▸ WHAT YOU WILL DO: For the listing below, show each line that includes the string "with".
[COLLECTED MATERIAL]
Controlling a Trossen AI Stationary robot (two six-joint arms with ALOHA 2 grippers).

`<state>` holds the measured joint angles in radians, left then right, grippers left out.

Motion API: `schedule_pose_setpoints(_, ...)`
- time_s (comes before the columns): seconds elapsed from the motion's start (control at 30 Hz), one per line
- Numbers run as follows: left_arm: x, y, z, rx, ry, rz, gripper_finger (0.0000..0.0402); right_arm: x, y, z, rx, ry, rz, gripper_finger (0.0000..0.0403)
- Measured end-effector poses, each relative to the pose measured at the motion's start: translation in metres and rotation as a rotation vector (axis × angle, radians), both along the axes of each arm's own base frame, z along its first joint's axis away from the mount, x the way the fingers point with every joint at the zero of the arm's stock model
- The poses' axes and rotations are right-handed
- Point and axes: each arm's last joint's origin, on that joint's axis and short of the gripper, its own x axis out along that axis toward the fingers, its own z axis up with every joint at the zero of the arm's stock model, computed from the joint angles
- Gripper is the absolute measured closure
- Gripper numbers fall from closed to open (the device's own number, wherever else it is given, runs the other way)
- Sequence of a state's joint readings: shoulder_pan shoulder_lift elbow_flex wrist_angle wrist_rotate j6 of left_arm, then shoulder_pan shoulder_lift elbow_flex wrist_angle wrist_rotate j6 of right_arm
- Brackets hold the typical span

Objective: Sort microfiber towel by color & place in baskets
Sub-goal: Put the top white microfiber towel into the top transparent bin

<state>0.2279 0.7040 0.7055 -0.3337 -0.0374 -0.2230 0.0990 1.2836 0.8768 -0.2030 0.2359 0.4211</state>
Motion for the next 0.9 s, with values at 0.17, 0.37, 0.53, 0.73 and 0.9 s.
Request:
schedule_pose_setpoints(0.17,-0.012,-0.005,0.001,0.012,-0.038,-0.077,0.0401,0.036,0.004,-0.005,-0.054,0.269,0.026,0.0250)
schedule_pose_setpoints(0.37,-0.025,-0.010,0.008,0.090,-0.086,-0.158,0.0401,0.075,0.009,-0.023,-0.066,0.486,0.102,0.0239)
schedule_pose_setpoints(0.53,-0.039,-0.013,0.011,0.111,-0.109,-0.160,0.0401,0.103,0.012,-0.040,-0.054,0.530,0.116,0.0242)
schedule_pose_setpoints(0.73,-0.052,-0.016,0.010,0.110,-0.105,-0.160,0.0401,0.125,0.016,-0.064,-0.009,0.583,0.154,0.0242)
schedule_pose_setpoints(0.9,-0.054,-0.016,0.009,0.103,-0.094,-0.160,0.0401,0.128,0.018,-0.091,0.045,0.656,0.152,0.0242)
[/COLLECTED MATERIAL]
▸ REPLY TO THE EXERCISE:
Controlling a Trossen AI Stationary robot (two six-joint arms with ALOHA 2 grippers).
- Measured end-effector poses, each relative to the pose measured at the motion's start: translation in metres and rotation as a rotation vector (axis × angle, radians), both along the axes of each arm's own base frame, z along its first joint's axis away from the mount, x the way the fingers point with every joint at the zero of the arm's stock model
- Point and axes: each arm's last joint's origin, on that joint's axis and short of the gripper, its own x axis out along that axis toward the fingers, its own z axis up with every joint at the zero of the arm's stock model, computed from the joint angles
Motion for the next 0.9 s, with values at 0.17, 0.37, 0.53, 0.73 and 0.9 s.

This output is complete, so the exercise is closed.